• [Task description]:
From the data below, please reproduce exactly everything from the line that contains "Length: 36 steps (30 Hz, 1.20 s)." down to the line that contains "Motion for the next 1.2", with both ends included.

• [Source data]:
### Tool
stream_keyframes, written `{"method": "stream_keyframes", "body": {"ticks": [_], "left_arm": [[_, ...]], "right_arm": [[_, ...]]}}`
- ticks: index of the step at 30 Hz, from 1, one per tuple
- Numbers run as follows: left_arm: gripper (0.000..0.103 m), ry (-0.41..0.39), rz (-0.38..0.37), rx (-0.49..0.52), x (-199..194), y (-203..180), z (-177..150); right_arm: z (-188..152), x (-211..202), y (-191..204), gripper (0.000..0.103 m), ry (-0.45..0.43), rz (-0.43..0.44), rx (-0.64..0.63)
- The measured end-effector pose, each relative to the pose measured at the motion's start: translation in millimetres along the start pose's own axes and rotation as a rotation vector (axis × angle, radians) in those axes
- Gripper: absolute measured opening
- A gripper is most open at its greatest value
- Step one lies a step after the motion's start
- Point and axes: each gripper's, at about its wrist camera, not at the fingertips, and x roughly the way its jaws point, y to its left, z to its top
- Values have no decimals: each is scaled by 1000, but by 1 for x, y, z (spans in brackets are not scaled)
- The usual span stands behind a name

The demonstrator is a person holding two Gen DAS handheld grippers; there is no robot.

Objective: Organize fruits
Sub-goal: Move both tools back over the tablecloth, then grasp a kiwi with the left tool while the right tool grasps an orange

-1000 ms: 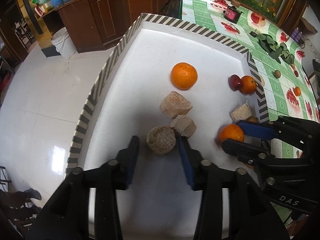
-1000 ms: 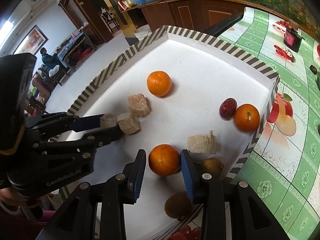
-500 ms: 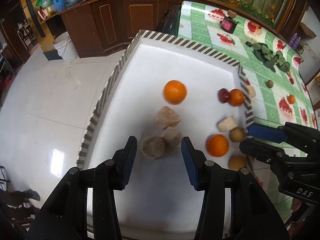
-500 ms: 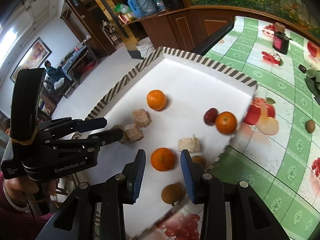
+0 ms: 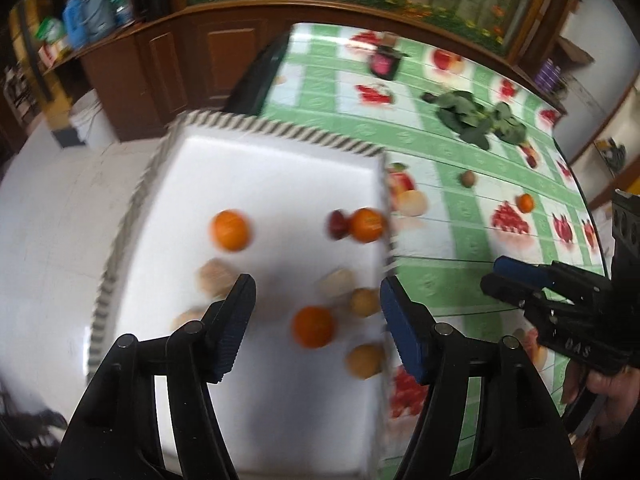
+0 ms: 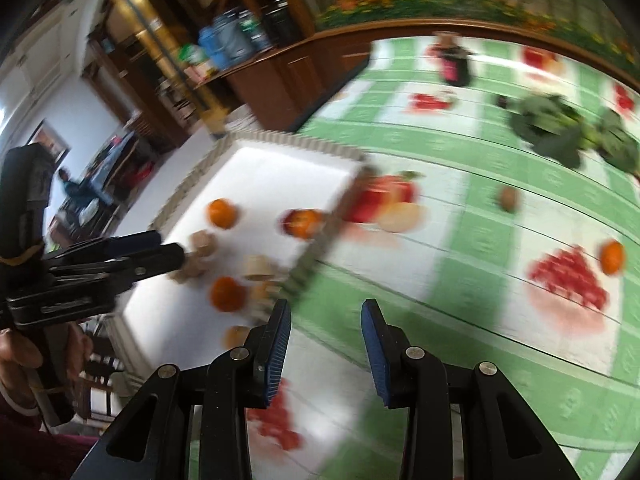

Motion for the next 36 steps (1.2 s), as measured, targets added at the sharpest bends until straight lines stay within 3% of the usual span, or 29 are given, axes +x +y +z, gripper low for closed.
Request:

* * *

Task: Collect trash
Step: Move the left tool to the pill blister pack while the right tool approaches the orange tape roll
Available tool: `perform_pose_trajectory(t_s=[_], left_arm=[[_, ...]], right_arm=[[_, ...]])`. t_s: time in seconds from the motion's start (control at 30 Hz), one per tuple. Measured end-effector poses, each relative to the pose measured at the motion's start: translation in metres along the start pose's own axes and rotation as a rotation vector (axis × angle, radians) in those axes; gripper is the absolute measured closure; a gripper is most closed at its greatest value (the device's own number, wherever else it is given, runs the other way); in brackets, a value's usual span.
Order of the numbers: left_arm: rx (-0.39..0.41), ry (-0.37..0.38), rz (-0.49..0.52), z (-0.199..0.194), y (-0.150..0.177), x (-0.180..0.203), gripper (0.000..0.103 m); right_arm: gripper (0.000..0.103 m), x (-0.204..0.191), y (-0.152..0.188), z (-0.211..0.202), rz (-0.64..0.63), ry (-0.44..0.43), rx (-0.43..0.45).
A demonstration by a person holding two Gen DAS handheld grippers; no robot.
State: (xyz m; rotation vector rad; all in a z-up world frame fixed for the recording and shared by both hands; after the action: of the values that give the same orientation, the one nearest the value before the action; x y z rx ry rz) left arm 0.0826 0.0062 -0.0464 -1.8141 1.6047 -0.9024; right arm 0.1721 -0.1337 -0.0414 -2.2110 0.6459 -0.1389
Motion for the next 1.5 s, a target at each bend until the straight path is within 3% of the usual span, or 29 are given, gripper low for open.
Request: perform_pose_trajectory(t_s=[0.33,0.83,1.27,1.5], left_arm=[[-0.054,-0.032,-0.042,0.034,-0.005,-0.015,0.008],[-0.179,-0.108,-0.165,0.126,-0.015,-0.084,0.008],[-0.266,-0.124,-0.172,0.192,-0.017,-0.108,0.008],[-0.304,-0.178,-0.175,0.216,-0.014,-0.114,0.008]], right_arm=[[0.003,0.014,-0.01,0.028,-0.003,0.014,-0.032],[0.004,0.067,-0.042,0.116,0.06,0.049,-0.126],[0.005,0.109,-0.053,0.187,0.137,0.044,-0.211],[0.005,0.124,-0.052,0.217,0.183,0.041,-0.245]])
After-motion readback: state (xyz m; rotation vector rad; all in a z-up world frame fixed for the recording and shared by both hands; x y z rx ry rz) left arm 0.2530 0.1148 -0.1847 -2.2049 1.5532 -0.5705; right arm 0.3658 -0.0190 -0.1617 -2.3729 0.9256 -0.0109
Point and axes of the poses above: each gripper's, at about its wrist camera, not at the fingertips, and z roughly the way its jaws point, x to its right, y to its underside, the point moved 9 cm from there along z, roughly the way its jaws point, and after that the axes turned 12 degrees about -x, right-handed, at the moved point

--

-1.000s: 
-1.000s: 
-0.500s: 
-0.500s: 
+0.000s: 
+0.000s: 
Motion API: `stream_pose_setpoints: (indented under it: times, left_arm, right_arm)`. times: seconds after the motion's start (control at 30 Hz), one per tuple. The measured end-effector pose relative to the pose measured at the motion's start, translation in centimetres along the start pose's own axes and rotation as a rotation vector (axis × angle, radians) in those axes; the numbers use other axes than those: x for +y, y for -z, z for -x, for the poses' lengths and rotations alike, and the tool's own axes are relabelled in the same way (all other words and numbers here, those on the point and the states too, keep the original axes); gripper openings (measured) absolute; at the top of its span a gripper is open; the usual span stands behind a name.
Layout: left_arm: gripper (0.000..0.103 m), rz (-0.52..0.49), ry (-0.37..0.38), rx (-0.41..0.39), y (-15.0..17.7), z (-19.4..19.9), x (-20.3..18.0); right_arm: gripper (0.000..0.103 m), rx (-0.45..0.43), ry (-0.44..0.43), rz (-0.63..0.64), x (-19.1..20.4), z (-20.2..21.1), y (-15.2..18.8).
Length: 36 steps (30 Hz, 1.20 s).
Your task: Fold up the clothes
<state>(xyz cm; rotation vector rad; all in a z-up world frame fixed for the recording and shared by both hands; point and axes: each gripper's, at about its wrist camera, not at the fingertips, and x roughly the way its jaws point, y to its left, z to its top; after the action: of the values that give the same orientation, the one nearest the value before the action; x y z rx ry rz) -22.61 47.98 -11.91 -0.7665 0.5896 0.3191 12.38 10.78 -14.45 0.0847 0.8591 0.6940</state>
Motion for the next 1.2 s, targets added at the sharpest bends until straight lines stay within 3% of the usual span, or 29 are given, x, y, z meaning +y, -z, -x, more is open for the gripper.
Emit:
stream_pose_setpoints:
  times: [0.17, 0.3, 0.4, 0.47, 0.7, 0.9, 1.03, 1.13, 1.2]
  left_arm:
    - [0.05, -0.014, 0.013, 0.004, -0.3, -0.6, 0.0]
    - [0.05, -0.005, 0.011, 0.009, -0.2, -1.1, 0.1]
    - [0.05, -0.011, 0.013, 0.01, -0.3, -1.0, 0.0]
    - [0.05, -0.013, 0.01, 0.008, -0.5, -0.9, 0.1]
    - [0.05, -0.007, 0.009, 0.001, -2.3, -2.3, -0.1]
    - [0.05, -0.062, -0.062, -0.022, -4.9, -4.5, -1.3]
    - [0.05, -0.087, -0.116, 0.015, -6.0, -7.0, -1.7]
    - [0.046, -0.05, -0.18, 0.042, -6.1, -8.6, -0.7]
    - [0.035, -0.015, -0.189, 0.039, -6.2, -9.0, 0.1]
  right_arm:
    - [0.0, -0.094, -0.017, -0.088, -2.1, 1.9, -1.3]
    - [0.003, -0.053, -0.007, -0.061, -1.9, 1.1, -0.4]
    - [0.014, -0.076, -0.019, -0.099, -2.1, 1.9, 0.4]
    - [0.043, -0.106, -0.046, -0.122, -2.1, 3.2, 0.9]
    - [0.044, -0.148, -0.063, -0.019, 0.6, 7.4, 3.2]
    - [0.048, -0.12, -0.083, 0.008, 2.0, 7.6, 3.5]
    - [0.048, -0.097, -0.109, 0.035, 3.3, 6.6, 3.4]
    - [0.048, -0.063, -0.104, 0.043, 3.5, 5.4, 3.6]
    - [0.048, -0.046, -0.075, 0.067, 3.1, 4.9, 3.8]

• [Exercise result]:
Length: 36 steps (30 Hz, 1.20 s).
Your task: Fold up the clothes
<state>(xyz cm; rotation vector rad; all in a z-up world frame fixed for the recording and shared by both hands; point and axes: each gripper's, at about its wrist camera, not at the fingertips, and x roughly the way its jaws point, y to its left, z to its top; after the action: of the values that give the same orientation, the one nearest the value before the action; x y z rx ry rz) -22.61 47.98 -11.91 -0.7665 0.5896 0.3191 12.38 10.78 -14.45 0.0847 0.8591 0.6940</state>
Motion for the next 1.2 s, targets added at the sharpest bends until straight lines stay within 3% of the usual span, or 29 are given, x, y, z meaning +y, -z, -x, more is open for the gripper.

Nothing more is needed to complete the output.